To further “drive-home” the point, 320 people died in traffic-related incidents in Utah during 2022. Of these motorcycle, pedestrian, bicyclist, and child deaths increased from 2021. In addition, more than 1,000 car accidents are caused by distracted driving each year.

Hill AFB is not immune to these alarming trends.

Over the past few years, we have had countless near-miss incidents between vehicles and school-aged children in the housing area, an increased numbers of speeding vehicles and, recently, a Team Hill member who was struck and killed by a vehicle while riding their bike to work.

All this leaves me asking, “What’s the rush?”

The installation safety office works diligently to identify trends, provide tools, and collaborate with employees to ensure the work environment is safe so they can return home in the same shape they arrived. We also work with senior leaders and mission partners to fix traffic safety hazards on the installation when they are identified.

All these efforts are meaningless though if employees continue to practice careless driving.

Hill AFB is home to more than 25,000 military, civilians, retirees, contractors, and families. Like the cities around it, it has congested traffic areas with blind corners, crosswalks and, of course, pedestrians.

So, how can you help?
• When driving, remember that speeding reduces both your reaction time and the distance it takes your vehicle to stop.
• Ensure you are giving yourself enough time to get to work so you don’t feel rushed and do not exceed the posted speed limit.
• Look ahead and drive defensively, bicycles, scooters and pedestrians can be unpredictable. Make sure you are prepared to stop if they are near the roadway.
• Cell phones must be in hands free mode while driving on the installation. Texting, watching videos, checking emails while operating a motor vehicle is strictly prohibited.

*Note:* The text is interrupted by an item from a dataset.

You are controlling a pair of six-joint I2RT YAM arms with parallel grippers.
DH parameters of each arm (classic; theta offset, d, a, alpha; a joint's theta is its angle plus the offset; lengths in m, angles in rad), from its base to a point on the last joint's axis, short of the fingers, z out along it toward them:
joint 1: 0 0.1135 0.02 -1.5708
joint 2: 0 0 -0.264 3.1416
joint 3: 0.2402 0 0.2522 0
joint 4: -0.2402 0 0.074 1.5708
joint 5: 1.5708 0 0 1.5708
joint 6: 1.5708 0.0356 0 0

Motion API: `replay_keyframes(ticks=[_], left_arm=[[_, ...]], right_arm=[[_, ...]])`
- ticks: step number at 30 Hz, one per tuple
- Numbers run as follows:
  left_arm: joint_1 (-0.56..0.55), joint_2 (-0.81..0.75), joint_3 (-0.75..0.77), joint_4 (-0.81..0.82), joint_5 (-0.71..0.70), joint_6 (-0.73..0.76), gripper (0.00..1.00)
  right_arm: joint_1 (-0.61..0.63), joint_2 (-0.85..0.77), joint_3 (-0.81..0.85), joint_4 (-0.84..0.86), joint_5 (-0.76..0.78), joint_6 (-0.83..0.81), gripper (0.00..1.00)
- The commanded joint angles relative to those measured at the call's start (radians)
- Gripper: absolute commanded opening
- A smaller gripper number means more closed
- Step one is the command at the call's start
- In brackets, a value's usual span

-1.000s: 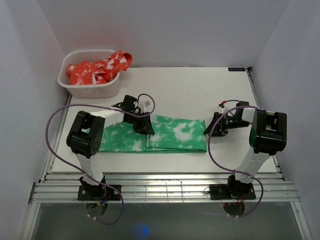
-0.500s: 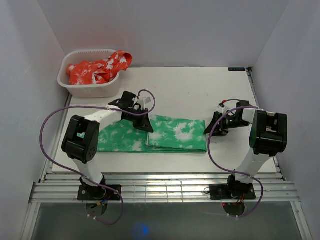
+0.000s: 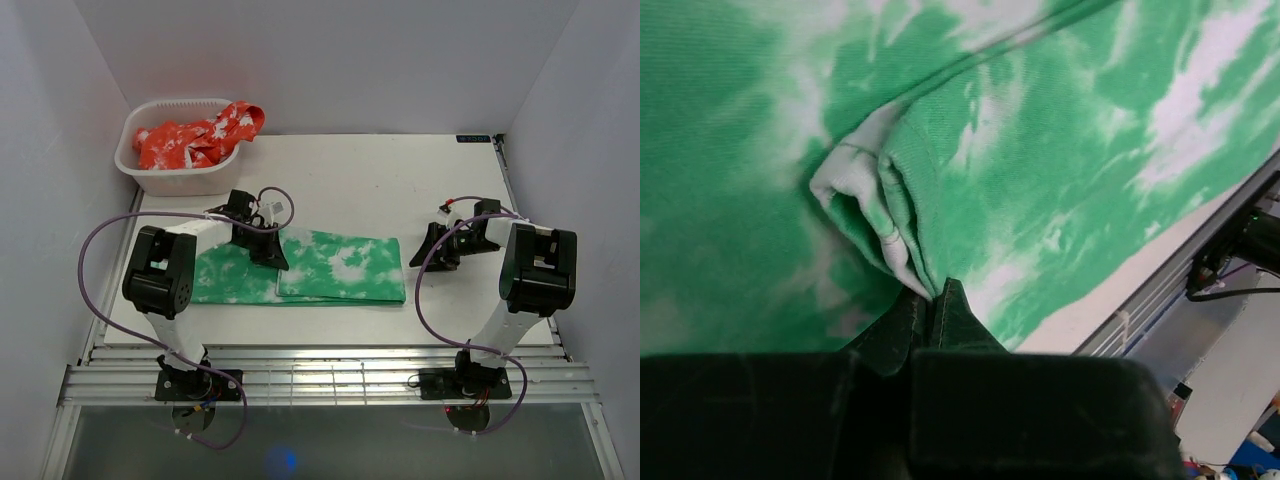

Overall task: Fold and stack the trousers
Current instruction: Fold the trousers

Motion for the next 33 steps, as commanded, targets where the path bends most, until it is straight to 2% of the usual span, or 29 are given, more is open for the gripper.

Just like off base, erratic behavior such as changing lanes without use of a turn signal, weaving in between traffic, running red lights, driving on the shoulder, and not stopping while a pedestrian is in the crosswalk are prohibited and can result in your driving privileges being suspended or revoked.

Next time you’re driving, whether it’s coming to work, driving to lunch, or leaving for the day, I urge you to consider your own driving behaviors.

Ask yourself if you are putting others’ safety at risk by speeding, reading text messages or simply being careless. Can you afford to pay for violating the speed limit, losing your driving privileges, or injuring someone?

It’s just not worth the rush.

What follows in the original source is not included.